Diane Santa Maria: In order to be nurse faculty, you still have to be a nurse, and then you have to go and get additional doctoral training, which is about 1 percent of nurses. So it's a very small pool of people.
William Brangham: There's no short-term fix, especially when the overall shortage is driving up salaries for nurses with advanced degrees, who make more at the bedside than in the classroom.
Those who do teach say the next generation of nurses can already see its own value.
Elda Ramirez, Cizik School of Nursing, UTHealth Houston: These kids, they're the future, and they're just going to do it their way. The old ways don't work for them.
William Brangham: Elda Ramirez is not just a professor here, but an emergency room nurse in two county hospitals.
Elda Ramirez: I'm happy because finally there's this new generation of people that are going to go, I'm not going to tolerate that. They're going to say, no, you're not going to pay me that much money. No, I'm not going to tolerate those hours. No, I'm not going to only work night shift.
They're saying, no, if you need me that bad, let's talk. That's what we need.
William Brangham: In the meantime, we can expect to see more hospitals like Houston Methodist trying to do more with less.
Dr. Sarah Pletcher: So you see here that she's able to provide this care for 16 patients at one time.
Ashley Arbilo: And then it looks like you already have an active MyChart account.
William Brangham: If that technology helps nurses stay in the profession, all the better.
It sounds like this shift means you got to stay in a career that you loved, but was taxing for your life.

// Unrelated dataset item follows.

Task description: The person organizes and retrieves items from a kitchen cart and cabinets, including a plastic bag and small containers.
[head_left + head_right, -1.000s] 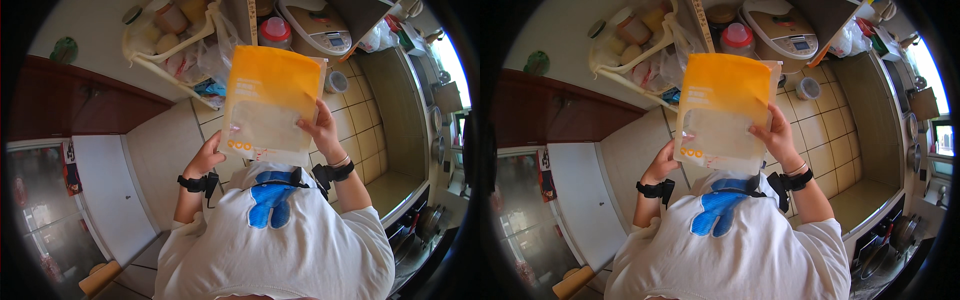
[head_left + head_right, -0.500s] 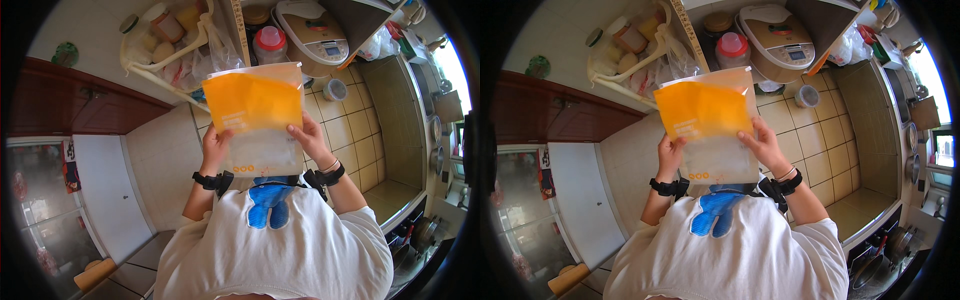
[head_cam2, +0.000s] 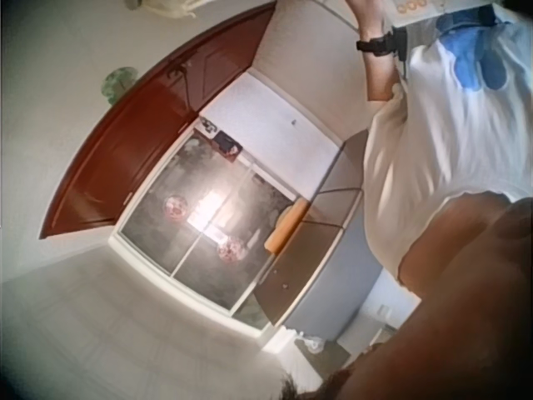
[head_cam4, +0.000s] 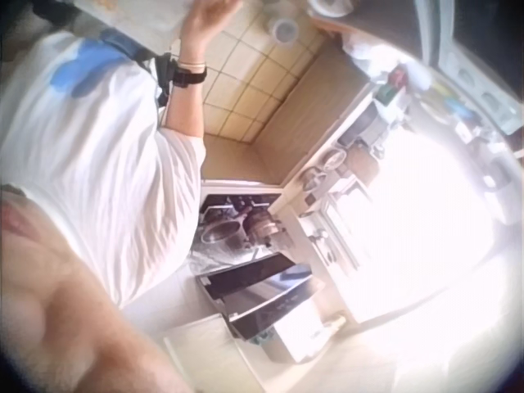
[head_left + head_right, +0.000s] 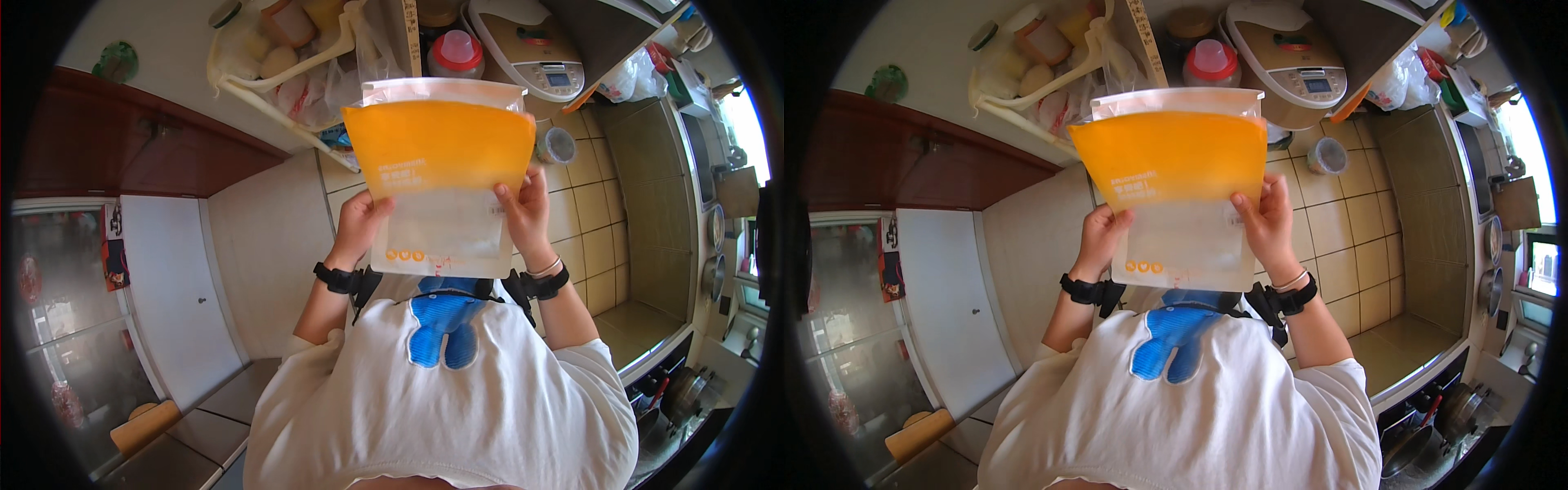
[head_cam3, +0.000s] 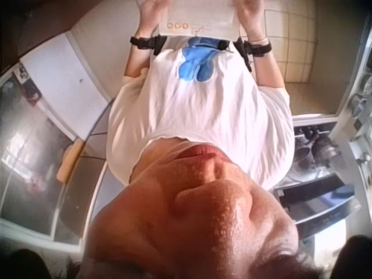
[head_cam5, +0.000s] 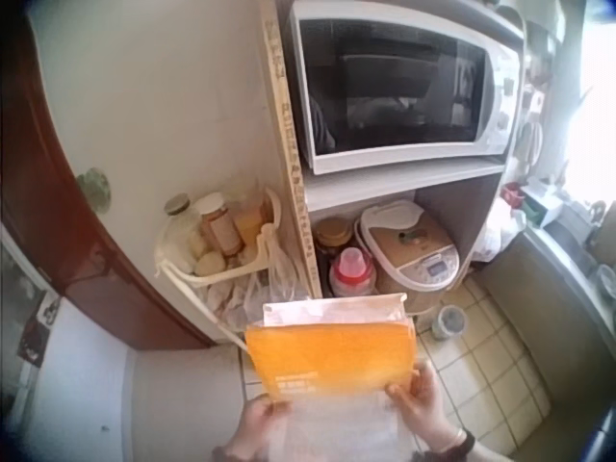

Ashley Arbilo: I have told a lot of my colleagues, like, this is probably the best sort of job I could even dream up for a nurse. I'm still using my knowledge and skills, while also kind of balancing my home life and making sure, like, I'm mentally present and OK.
William Brangham: A balance that has been hard to find since a virus threw our health care world off-kilter.
For the "PBS NewsHour," I'm William Brangham in Houston, Texas.